Потапов «заходил» в это лицо постепенно, как в горячую воду. А затем, разглядев на лице Мишани бурую, рыжую в седине, бородку, частично маскировавшую рубцы, и вовсе осмелел. Минут через двадцать, вовлеченный в холостяцкое застолье, и вовсе забыл, что перед ним инвалиды, расслабил на шее галстук, повесил на спинку «отцовского», более сбереженного стула пиджак (для себя Шляпа принес табуретку из кухни). И вдруг…
— Слышь, бать, кого ты привел? Разуй глаза, старый. Разве похож он на третьего? При галстуке? И вообще… досконально!
— А на кого я похож? — миролюбиво улыбнулся Потапов Мишане. — На «десятого»?
— Третий — это когда у двоих на бутылку не хватает, ищут третьего, — решил пояснить старший Дронов.
— Слышь, бать, он же не пьет, не курит!
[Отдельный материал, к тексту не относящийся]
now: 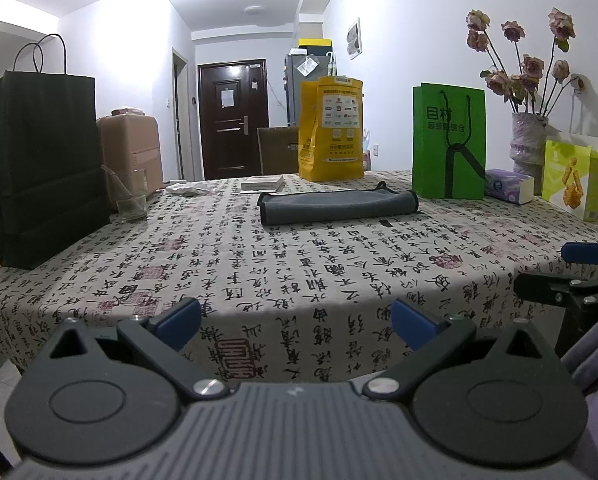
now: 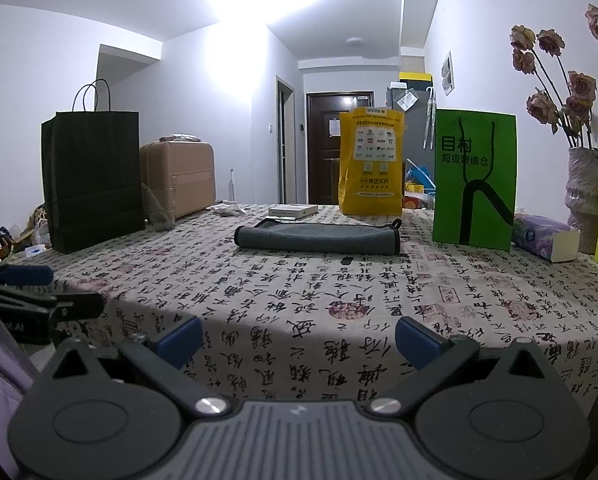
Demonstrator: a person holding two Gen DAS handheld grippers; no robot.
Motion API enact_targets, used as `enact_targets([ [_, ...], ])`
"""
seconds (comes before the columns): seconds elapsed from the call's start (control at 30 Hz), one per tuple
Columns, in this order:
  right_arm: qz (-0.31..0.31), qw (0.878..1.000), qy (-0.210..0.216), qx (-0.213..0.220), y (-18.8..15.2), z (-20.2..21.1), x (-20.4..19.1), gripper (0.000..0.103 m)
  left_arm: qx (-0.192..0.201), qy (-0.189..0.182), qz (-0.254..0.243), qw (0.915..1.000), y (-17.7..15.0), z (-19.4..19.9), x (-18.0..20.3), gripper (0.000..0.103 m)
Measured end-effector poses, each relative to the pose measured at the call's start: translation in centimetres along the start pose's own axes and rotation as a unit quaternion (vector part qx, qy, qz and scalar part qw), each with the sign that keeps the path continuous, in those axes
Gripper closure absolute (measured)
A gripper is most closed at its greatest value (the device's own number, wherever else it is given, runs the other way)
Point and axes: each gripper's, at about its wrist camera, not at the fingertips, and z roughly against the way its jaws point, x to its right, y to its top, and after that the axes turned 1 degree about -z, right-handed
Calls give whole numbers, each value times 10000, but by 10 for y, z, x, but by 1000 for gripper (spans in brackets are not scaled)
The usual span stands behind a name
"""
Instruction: Fold towel
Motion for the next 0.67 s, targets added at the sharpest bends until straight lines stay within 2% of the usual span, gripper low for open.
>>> enact_targets([
  [0.67, -2, 10000, 3, -10, 0, -1, 0, 0, 10, 13, -22, 10000, 1, 0, 1, 0],
])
Он же лизнул только из стакана. Смотри, бать, как он стакан держит, будто лягуху за лапу.
— Тебе, Мишаня, больше достанется, не заводись, — попытался успокоить сына Георгий Поликарпович и примиряюще, вкрадчивым движением запустил руку за сыновнюю половину стола с явным желанием прикоснуться к Мишаниной ковбойке.
От внимания Потапова не ускользнуло молниеносное движение Мишани в ответ на ласку отца: его пегая крючковатая кисть довольно-таки порывисто оттолкнула отцовскую руку, и та вновь, послушно и виновато, отползла за разделительную черту стола.
Старик, умасливая Мишаню, решил даже выступить с «номером»: встал из-за стола и невесело сбацал медлительную чечетку, приправив ее то ли частушкой, то ли стихами собственного сочинения: «Э-ха, нам бы булку ве-енскую да бабу деревенскую!»
— Если он такой хороший, не пьет, не курит, галстуки носит, пусть тогда сбегает за стекляшкой.
В долю войдет как положено, — продолжал пузыриться Мишаня.
— Остынь, сынок… Не прав ты, ежели по существу, н-да… в отношении Ивана Кузьмича. Он уже поспособствовал: на его пьем.